SAMUEL BOTTOMLEY – Paddy
SHAUN THOMAS – Badger
LAURA AMBLER – Paige
This seems like an easily resolved problem when the girls catch the eye of the flat next door, consisting of confident, older northerners Badger (Shaun Thomas), Paddy (Samuel Bottomley) and Paige (Laura Ambler). Em is immediately taken with Paige, excited to embrace her sexuality on the trip, while Taz takes a shine to joker Badger, whose brashness seems to be a cover for a certain shyness. But the course of true love never did run smooth, and when the covertly cruel Skye makes Taz second guess herself, the intricacies of teenage friendships are fully displayed.
It’s a familiar story, but one told with a keen eye for details. Manning Walker’s background in short films and as a cinematographer is evident – eye-popping neons capture the frenetic, seedy energy of the clubs, while one shot of Taz walking down the deserted strip in the early hours of the morning evokes Lynne Ramsay’s Morvern Callar. There’s no harsh judgement for the teenage girls’ petty rebellion, and it’s easy to understand their listlessness, as at 16 one exists in a curious limbo between child and adulthood.
If there is a criticism to be found, it’s that the three central characters do feel as though they’re painted with broad strokes.

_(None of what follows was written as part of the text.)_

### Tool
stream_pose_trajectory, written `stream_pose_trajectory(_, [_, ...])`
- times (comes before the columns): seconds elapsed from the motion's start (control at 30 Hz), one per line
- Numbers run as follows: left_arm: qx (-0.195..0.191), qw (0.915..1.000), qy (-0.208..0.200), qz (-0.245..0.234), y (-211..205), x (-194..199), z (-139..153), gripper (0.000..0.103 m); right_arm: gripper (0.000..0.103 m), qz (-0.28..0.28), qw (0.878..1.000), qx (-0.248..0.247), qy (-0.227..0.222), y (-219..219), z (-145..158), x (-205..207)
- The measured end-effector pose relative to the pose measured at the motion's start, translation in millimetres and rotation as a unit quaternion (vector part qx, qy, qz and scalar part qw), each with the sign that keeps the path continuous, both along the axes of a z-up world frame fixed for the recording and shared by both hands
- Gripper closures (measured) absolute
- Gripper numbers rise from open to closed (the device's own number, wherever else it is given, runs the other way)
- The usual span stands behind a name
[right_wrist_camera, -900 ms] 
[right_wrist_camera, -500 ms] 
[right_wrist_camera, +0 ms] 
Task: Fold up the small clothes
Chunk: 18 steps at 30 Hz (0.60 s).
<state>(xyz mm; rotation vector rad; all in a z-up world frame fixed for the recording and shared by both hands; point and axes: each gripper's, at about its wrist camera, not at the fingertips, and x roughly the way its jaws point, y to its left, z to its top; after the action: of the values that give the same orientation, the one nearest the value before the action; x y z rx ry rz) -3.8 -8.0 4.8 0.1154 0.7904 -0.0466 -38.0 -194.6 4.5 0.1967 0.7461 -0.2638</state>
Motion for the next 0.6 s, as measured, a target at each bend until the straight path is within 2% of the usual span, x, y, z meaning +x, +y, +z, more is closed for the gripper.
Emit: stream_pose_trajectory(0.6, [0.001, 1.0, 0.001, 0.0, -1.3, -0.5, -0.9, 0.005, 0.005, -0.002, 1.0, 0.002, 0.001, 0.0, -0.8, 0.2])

Taz is the mouthy one with a well-concealed lack of confidence; Hope is the bitchy one; Em is the brainy one. There’s little to set these girls apart from, say, the teens of Booksmart or Spring Breakers, aside from their British slang and wardrobes purchased seemingly in their entirety from Pretty Little Thing. Even so, McKenna-Bruce is a charming lead, easily turning her hand to Taz’s boisterous exterior and internalised moments of self-doubt.
This is an assured leap to feature filmmaking for Manning Walker with a strong visual identity and sense of place – yet also one that sharply depicts the grey areas in gender and sexual politics that one is forced to confront as a teenager, particularly as a teenage girl.